A Acadêmicos do Grande Rio foi a segunda escola a desfilar nesta terça-feira e levou para a avenida o enredo “A Nação do Mangue”, celebrando a resistência cultural, a ecologia e o Manguebeat. Desenvolvido pelo carnavalesco Antonio Gonzaga, o tema destacou a força das comunidades periféricas, evocando a figura de Zumbi, a potência criativa de Chico Science e a síntese musical da Nação Zumbi, principal expoente do movimento que uniu guitarras e tambores ancestrais para reinventar a cena cultural brasileira. Na ala 17, dedicada à Nação Zumbi, componentes ressaltaram o valor de o samba dialogar com outros gêneros musicais.
Para saber mais sobre isso, o CARNAVALESCO conversou com integrantes da ala: Ana Claudia Imelk, 45 anos, gerente de dados e analytics, estreante na escola; Luiz Leone, 61 anos, supervisor de vendas, desfilando há cinco anos, mas ligado à agremiação desde 1989; e Amanda Cortez, 31 anos, gerente de projetos, também estreante na Grande Rio.
Qual a importância de o samba reverenciar outros ritmos e contar a história deles?

“Eu acho super importante para poder expandir e trazer esse conhecimento para outros povos que curtem outros ritmos, conhecer também outras culturas, outros gostos e expandir isso culturalmente dentro do Brasil”, afirmou Ana Claudia.
Luiz Leone destacou o caráter agregador da festa. “Eu acredito que todo ritmo de músicas, todo ritmo que venha trazer para nós do Carnaval, é válido, porque são vários gêneros que nós temos. O Carnaval é isso: é uma mistura de gêneros, de músicas, de pessoas, de raça, de todo tipo. Então isso é que é o bom do Carnaval”, disse.
Para Amanda, a valorização é essencial. “Muita importância, porque é uma questão cultural. Eu acho que referenciar toda a cultura que a gente tem no Brasil de um modo geral sempre é importante. O Carnaval está aí para isso”, afirmou.
Você gostaria que essa via fosse de mão dupla, que o samba também fosse representado por outros gêneros?
“Com certeza, eu acho que é uma via de mão dupla, acho super importante essa troca e para a gente de fato expandir a cultura do Brasil, que o samba está presente desde sempre. Faz parte da nossa raiz”, afirmou Ana Claudia.
Luiz também defendeu essa reciprocidade. “Seria muito bom. Claro. Porque o samba, o Carnaval, o samba é o Brasil. Hoje em dia a gente leva o samba para o mundo. Então é necessário que os outros ritmos também possam levar o nosso samba para os outros ritmos. Eu vejo muito grupo de pagode cantando ritmos de rock, diversas diversidades de ritmos. Então eu acho necessário”, disse.

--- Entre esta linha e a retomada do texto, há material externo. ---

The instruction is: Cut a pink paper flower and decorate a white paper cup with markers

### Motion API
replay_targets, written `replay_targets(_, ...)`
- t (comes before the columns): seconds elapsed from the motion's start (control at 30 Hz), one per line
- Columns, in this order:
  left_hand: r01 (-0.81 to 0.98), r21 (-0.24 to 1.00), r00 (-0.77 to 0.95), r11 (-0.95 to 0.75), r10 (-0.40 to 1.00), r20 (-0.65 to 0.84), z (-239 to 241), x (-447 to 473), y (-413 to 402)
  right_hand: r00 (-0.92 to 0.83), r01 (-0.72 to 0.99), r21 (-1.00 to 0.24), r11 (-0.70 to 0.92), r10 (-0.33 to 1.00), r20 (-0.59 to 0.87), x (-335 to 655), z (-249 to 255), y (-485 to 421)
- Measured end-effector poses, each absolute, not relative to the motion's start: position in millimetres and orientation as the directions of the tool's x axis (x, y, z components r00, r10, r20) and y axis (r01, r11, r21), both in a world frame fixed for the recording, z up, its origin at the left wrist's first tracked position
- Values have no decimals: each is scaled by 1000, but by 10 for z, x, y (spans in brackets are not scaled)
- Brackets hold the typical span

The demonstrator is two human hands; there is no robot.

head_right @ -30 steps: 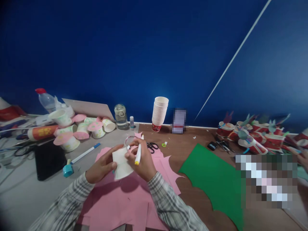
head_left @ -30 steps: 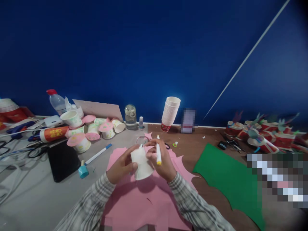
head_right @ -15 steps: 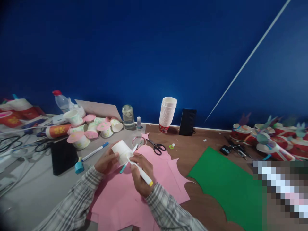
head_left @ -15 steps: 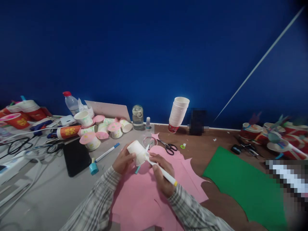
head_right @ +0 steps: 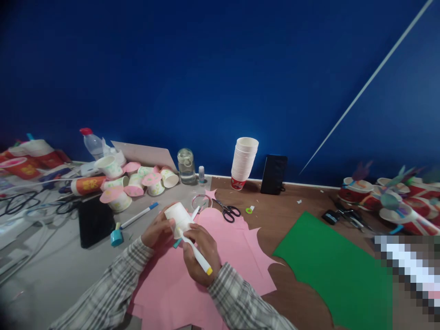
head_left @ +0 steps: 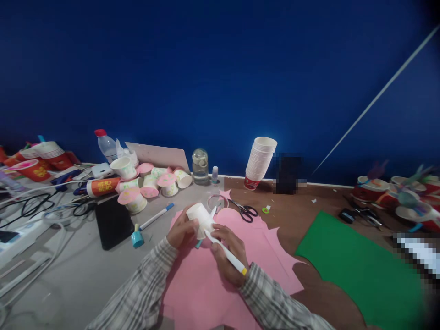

Amanda concordou com a proposta de intercâmbio cultural. “Com certeza. Essa mistura é sempre muito agregadora. Todo mundo ganha”, afirmou.
Qual a importância de o Carnaval trazer nomes como Nação Zumbi, Rita Lee e Ney Matogrosso para a avenida?
“São pessoas ícones da nossa cultura, da cultura brasileira, e acho que vale trazer isso como representatividade, expandir o conhecimento para um povo mais novo que não conhece essas pessoas que fizeram história no nosso país e na nossa cultura. Acho super importante expandir isso, trazer isso para a atualidade”, afirmou Ana Claudia.
Luiz relembrou memórias afetivas ao falar dos homenageados. “Eu acho muito importante porque são pessoas históricas, pessoas que fizeram o nome delas na música popular e em outras diversidades de projetos que eles vinham ter. Então eu acho que foi necessário isso, e o Carnaval é isso, ele é agregador, agrega essas pessoas, vem trazer Ney Matogrosso. Quem não se lembra de Ney Matogrosso no Secos e Molhados? Na minha época dancei muito Secos e Molhados, década de 70. Rita Lee, na época de Rita Lee, o conjunto Tutti Frutti. Então são pessoas que escreveram o nome na história da música. Então é necessário que venham e que venham outros ritmos também e outros homenageados. Seria muito bom”, concluiu.

Amanda reforçou o caráter plural da escolha. “Faz parte da nossa cultura. Tem toda a história da escola e do enredo desse ano. Então acho que agrega muito e, para mim, é tudo uma questão cultural que faz todo sentido trazer a multiculturalidade. A pluralidade é sempre bem-vinda”, concluiu.